Needle exchanges for injecting drug users and the decriminalization of people who use drugs are the most effective ways of preventing HIV and hepatitis C infections in Thailand, say experts.

“When users do not have access to sterile injecting equipment they will share needles, [and] that will lead to HIV transmission as well as to hepatitis C,” said Pascal Tanguay, programme director in the Thailand office of the international NGO, Population Services International (PSI).

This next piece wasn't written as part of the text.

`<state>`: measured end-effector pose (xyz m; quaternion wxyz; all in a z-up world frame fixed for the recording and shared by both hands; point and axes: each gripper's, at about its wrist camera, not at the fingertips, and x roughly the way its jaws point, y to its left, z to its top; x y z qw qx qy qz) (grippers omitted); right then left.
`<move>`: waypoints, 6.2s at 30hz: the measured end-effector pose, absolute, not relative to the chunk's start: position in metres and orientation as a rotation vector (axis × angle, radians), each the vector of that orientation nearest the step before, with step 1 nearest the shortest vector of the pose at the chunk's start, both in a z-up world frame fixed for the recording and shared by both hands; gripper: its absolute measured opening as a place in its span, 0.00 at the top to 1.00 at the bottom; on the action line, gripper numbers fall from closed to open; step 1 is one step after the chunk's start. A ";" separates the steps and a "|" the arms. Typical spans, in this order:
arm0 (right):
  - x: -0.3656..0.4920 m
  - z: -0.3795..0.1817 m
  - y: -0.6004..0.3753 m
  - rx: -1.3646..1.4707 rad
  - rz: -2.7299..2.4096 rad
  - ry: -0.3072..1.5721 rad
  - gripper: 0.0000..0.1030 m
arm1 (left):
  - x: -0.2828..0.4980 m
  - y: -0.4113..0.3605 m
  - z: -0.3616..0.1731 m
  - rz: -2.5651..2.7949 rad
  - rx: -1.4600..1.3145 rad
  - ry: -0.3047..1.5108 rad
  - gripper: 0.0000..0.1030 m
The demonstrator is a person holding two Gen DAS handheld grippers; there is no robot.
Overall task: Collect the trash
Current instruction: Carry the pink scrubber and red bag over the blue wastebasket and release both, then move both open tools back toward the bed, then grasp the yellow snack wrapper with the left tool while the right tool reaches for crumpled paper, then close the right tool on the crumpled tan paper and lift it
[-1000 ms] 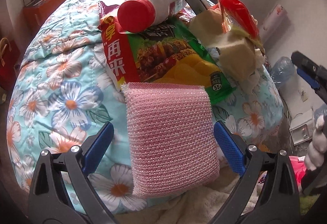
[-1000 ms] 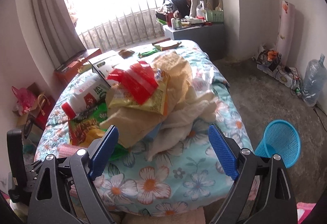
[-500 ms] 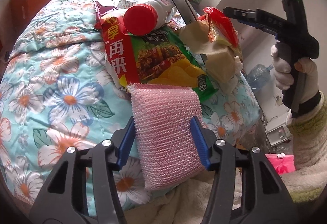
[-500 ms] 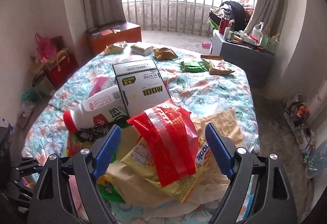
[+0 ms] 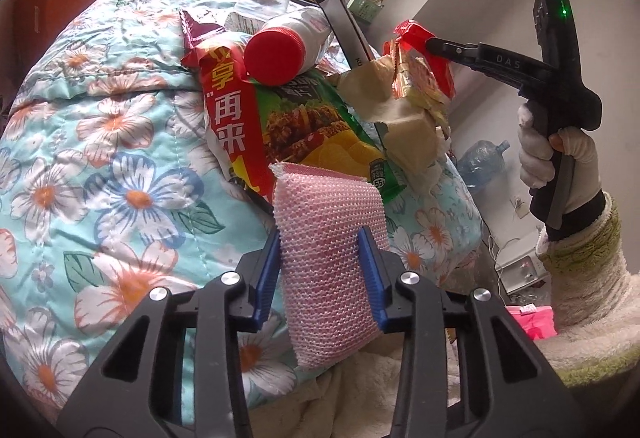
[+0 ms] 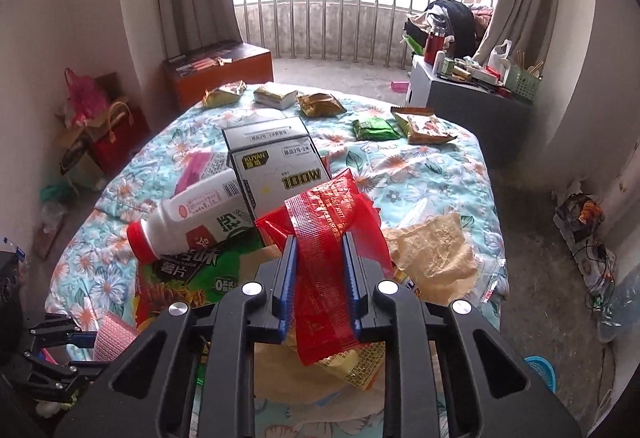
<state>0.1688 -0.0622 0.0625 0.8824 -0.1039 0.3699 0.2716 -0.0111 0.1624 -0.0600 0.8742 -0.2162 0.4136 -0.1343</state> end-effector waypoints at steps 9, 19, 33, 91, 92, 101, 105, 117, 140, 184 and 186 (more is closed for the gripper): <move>0.140 0.100 -0.098 -0.030 0.584 0.646 0.80 | -0.025 0.164 -0.030 -0.304 -0.460 0.763 0.67; 0.097 0.097 -0.215 0.233 0.375 0.575 0.79 | 0.003 0.120 0.037 -0.438 -0.374 0.648 0.67; 0.072 -0.043 -0.501 0.800 -0.313 0.692 0.79 | 0.223 -0.224 0.046 -0.764 0.006 1.040 0.67; 0.098 0.029 -0.311 0.447 0.096 0.600 0.20 | 0.132 0.033 0.109 -0.521 -0.106 0.594 0.32; 0.100 0.026 -0.304 0.455 0.124 0.622 0.20 | 0.127 0.041 0.105 -0.508 -0.110 0.599 0.32; 0.112 -0.009 -0.257 0.499 0.277 0.787 0.32 | 0.116 0.038 0.054 -0.431 0.053 0.676 0.34; 0.118 -0.015 -0.248 0.499 0.303 0.813 0.32 | 0.144 0.037 0.029 -0.383 0.036 0.770 0.40; 0.135 -0.033 -0.237 0.501 0.333 0.876 0.35 | 0.204 0.052 -0.019 -0.325 -0.125 0.941 0.64; 0.135 -0.023 -0.220 0.506 0.375 0.887 0.39 | 0.147 0.092 0.033 -0.356 -0.169 0.694 0.87; 0.141 0.080 -0.185 0.436 0.576 0.575 0.98 | 0.099 0.145 0.061 -0.343 -0.299 0.523 0.89; 0.132 0.087 -0.195 0.441 0.556 0.544 0.98 | 0.099 0.140 0.066 -0.359 -0.292 0.514 0.89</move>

Providing free clean needles and syringes has proven to be the safest and most effective way to prevent new infections among injecting drug users (IDUs). But the Council of State, Thailand’s central legal advisory body, has interpreted any needle distribution programme as promoting drug use, Petsri Siriniran, Director of the National AIDS Management Centre in the Public Health Ministry’s Department of Disease Control, told IRIN.

Nevertheless, the ministry is collaborating on a pilot project, run by PSI since 2009, in which counselling and sterile syringes are provided through drop-in centres and outreach services in 19 of Thailand’s 76 provinces.

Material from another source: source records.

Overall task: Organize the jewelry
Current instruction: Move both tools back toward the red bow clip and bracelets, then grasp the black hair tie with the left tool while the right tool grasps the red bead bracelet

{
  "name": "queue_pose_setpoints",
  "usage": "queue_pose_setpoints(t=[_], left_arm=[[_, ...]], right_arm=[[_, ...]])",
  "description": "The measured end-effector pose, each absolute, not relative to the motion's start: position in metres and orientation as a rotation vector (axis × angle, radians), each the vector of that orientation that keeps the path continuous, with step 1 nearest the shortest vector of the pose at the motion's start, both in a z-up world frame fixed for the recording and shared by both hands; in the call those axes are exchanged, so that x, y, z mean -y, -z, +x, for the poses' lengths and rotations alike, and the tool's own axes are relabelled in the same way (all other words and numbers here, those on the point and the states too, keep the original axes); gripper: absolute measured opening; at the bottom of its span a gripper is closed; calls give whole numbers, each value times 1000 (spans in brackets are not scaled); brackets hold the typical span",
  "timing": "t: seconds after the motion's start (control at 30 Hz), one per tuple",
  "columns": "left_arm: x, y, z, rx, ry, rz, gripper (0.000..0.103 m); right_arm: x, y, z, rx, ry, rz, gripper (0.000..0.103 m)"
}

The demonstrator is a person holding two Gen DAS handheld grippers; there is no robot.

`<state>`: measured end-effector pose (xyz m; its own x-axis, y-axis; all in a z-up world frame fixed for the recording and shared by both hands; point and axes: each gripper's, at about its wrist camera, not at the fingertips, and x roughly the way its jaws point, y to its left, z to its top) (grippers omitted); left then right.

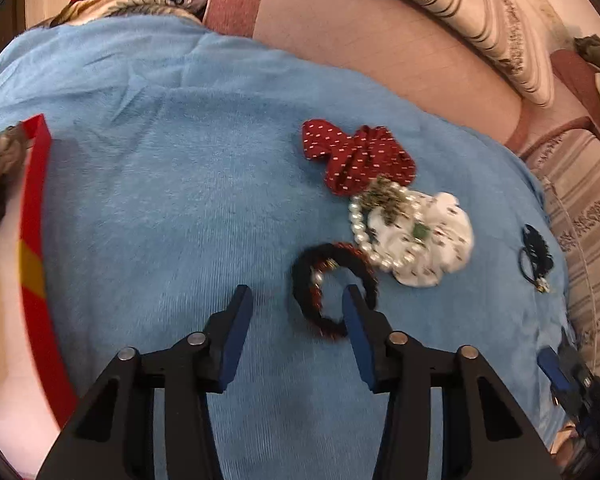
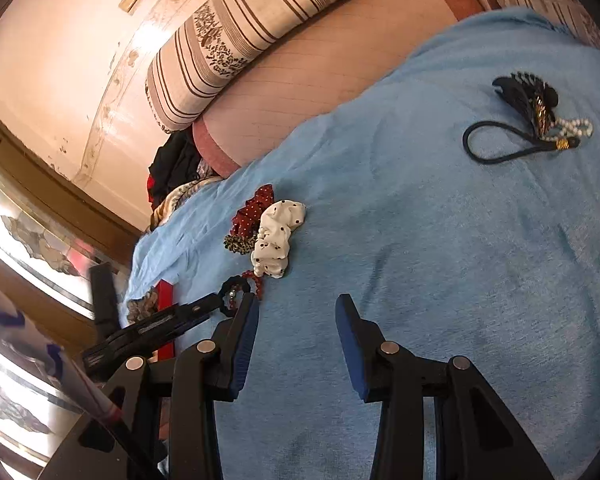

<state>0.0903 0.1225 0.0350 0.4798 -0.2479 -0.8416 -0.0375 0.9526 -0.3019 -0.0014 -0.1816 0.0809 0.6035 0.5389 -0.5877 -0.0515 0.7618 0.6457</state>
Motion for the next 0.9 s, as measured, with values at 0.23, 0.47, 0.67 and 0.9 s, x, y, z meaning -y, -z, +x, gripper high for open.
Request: queue_pose_setpoints(t=[0.23,0.47,0.67,0.9], left_arm=[[-128,-29,82,-1050,86,-295,9],[-130,-28,18,-1024,82,-203,9],[-136,-26,11,-1000,90,-195,9],[-139,-23,18,-1009,101,-212,9]], right_arm=[[178,-82,0,-867,-391,622,43],[148,-73,10,-936,-467,606,44],[98,-61,38,-1006,-507,538,42],[55,-33,78,-1076,-411,441,42]])
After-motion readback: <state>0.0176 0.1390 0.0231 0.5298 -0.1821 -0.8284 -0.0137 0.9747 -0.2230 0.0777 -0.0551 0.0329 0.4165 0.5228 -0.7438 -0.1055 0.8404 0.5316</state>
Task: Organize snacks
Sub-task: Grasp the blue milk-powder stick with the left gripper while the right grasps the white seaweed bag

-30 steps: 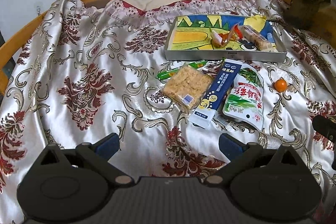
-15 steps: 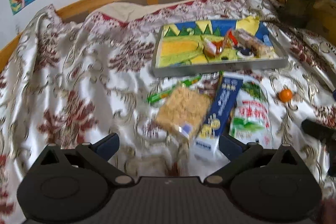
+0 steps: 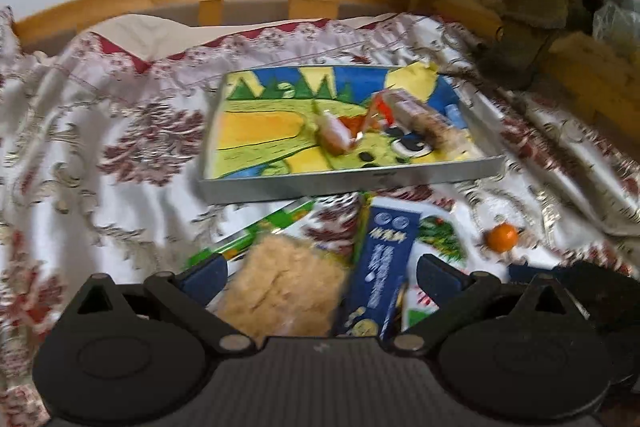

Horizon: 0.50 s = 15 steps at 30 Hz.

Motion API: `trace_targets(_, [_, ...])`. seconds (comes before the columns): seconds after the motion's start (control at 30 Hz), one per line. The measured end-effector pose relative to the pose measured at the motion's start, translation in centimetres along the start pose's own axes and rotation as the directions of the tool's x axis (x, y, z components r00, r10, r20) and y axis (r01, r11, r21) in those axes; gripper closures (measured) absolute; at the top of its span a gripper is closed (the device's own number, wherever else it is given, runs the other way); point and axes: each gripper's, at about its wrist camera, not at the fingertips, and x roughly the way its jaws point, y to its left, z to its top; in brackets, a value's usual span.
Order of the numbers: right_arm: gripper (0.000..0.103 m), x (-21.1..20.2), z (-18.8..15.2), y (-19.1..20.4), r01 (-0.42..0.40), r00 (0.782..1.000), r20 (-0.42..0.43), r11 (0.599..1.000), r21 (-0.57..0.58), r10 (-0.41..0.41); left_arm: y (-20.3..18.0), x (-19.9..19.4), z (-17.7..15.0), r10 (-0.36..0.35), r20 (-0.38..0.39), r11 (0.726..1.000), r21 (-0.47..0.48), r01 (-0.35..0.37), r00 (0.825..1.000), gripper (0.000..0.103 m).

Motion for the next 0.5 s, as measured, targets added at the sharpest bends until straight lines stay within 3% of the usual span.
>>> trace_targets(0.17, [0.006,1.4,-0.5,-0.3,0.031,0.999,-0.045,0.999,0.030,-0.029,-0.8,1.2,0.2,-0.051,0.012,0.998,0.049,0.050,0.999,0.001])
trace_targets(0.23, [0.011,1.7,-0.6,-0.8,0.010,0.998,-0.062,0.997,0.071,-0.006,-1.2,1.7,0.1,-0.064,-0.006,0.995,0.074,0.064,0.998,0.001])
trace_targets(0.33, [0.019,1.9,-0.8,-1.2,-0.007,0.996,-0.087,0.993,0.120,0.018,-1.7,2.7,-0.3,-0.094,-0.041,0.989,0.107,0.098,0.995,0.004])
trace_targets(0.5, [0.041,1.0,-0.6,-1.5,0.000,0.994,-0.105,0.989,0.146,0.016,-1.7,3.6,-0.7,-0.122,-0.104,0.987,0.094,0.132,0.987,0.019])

PSI has partnered with various local NGOs and support groups for people living with HIV to distribute clean needles to the country’s estimated 40,000 IDUs, 20 percent of whom share needles, according to 2010 government figures.

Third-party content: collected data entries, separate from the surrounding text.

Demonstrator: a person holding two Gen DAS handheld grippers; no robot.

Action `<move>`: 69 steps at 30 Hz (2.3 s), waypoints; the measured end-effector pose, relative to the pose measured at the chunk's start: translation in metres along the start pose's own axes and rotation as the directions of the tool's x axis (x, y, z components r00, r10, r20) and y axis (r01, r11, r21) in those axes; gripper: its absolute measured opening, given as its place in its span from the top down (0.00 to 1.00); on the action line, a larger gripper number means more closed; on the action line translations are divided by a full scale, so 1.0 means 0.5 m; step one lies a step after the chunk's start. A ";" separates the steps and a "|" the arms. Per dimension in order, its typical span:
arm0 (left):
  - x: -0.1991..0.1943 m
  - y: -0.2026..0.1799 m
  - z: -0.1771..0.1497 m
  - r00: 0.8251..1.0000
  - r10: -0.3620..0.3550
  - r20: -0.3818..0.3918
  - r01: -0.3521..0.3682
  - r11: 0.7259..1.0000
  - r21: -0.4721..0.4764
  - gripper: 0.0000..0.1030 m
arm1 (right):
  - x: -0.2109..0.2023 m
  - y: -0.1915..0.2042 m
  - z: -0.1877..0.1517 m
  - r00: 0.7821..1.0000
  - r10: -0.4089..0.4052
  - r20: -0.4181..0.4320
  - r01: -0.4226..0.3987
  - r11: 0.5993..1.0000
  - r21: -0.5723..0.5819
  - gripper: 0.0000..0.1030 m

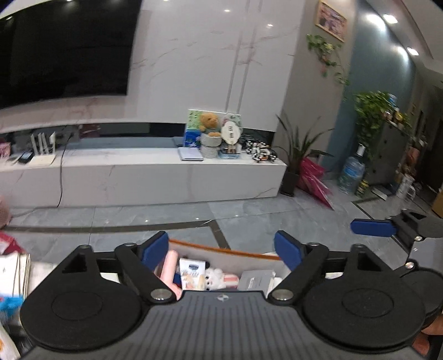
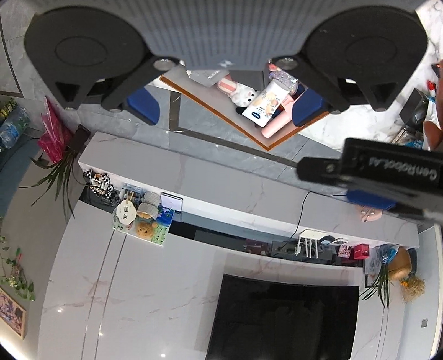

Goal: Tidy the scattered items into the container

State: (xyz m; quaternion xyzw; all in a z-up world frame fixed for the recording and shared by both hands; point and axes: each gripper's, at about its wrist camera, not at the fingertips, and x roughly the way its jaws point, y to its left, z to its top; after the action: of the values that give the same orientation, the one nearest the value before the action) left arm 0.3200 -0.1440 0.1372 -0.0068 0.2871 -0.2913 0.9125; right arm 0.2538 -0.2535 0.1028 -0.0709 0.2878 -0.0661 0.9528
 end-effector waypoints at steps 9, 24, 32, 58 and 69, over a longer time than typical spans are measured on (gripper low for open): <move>0.034 0.026 -0.090 0.994 0.101 -0.043 -0.102 0.994 -0.028 0.00 | 0.042 0.020 -0.084 1.000 -0.014 0.008 0.013 0.986 0.164 0.01; 0.096 0.007 -0.212 0.957 0.231 -0.173 -0.221 0.972 0.075 0.00 | 0.090 -0.011 -0.198 0.992 -0.113 -0.049 0.122 0.949 0.291 0.01; 0.100 -0.005 -0.251 0.947 0.234 -0.219 -0.229 0.972 0.050 0.00 | 0.077 -0.004 -0.223 0.993 -0.103 -0.057 0.115 0.951 0.286 0.01; 0.117 -0.006 -0.258 0.933 0.283 -0.222 -0.284 0.958 0.030 0.00 | 0.083 0.023 -0.258 0.992 -0.055 -0.111 0.086 0.951 0.296 0.00; 0.119 -0.006 -0.260 0.931 0.290 -0.222 -0.289 0.957 0.038 0.00 | 0.093 0.018 -0.262 0.989 -0.063 -0.135 0.102 0.946 0.308 0.00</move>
State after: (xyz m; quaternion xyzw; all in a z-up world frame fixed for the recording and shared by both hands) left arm 0.2894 -0.1583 -0.0016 0.0708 0.3860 -0.1535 0.9069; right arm 0.2201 -0.2650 -0.0319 0.0737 0.3286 -0.1550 0.9287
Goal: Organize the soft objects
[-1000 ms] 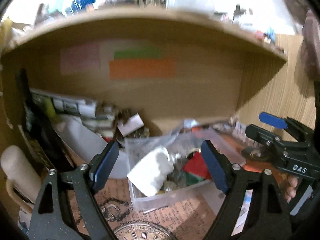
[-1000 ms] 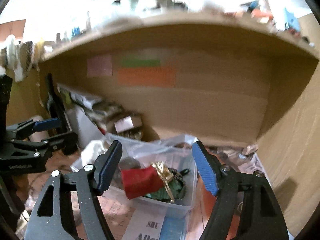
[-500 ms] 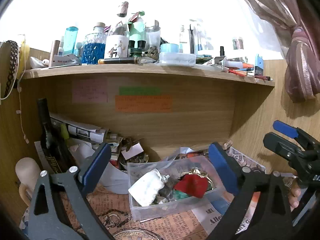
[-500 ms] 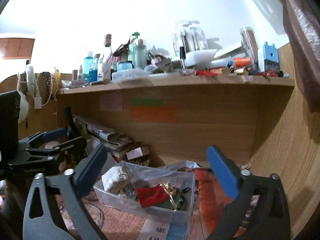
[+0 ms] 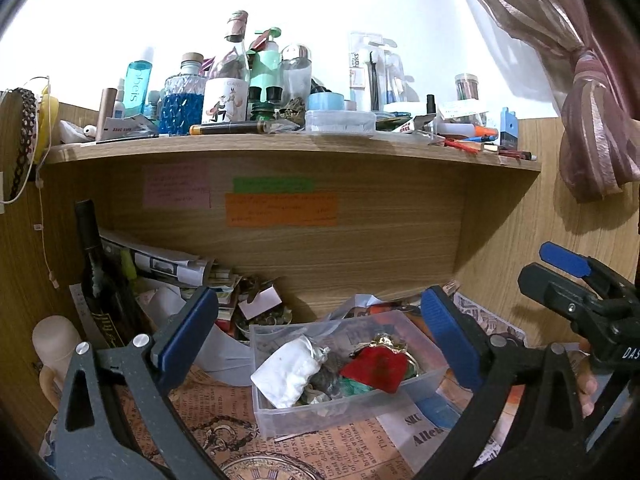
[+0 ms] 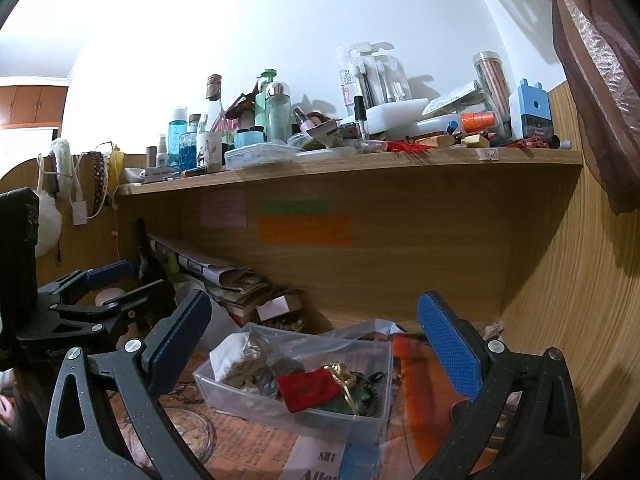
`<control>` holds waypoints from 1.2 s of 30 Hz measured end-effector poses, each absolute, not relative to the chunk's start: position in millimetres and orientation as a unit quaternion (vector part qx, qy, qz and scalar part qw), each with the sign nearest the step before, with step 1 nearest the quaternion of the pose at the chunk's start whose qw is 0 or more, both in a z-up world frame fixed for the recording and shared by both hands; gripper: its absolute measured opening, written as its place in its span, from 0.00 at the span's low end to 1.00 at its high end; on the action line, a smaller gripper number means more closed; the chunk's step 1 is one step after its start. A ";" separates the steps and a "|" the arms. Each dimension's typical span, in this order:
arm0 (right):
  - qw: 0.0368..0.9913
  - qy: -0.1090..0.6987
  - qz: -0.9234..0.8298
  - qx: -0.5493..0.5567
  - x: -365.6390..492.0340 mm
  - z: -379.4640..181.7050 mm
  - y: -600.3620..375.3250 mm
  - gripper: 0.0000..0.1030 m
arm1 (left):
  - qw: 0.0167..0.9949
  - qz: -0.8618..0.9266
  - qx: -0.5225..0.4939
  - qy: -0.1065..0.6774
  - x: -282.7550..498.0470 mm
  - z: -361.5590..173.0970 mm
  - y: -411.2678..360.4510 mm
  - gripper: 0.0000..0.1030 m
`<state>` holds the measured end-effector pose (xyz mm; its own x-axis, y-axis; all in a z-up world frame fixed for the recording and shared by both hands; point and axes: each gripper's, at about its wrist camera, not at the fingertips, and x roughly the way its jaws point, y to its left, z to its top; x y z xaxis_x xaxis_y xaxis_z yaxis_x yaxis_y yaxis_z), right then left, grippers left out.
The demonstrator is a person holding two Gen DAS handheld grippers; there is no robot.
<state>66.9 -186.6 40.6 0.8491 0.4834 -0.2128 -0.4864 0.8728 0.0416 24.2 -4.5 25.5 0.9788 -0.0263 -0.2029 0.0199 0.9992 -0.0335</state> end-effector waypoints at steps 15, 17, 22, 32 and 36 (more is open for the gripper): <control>0.960 0.114 0.256 -0.007 67.7 39.0 -183.8 1.00 | 0.994 -0.011 -0.018 0.106 26.4 23.6 -2.4 1.00; 0.960 0.114 0.256 -0.008 67.8 38.7 -183.5 1.00 | 0.994 -0.011 -0.017 0.106 26.3 23.8 -2.6 1.00; 0.960 0.115 0.255 -0.007 67.8 38.7 -182.8 1.00 | 0.994 -0.010 -0.017 0.106 26.3 23.8 -2.7 1.00; 0.960 0.117 0.255 -0.008 68.0 38.1 -181.1 1.00 | 0.994 -0.012 -0.019 0.108 27.3 23.1 -2.3 1.00; 0.960 0.118 0.255 -0.009 67.7 38.1 -180.0 1.00 | 0.993 -0.013 -0.020 0.112 29.0 22.2 -2.9 1.00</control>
<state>67.7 -180.0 38.1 0.8421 0.4873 -0.2312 -0.4915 0.8698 0.0433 29.0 -2.9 22.2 0.9744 -0.0304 -0.2227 0.0214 0.9989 -0.0425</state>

The Urban Health Research Initiative of the British Columbia Centre for Excellence in HIV/AIDS and the local Thai AIDS Treatment Action Group released a survey of 468 injecting drug users from a community in Bangkok, the capital, in 2012.

The study found that 30 percent of participants borrowed needles from other drug users, largely because there was nowhere to buy new ones or because pharmacies refused to sell them syringes.

A 2011 World Bank review of HIV prevention among IDUs in Thailand indicated that needle exchange programmes could be one of the key factors in decreasing HIV infections among them.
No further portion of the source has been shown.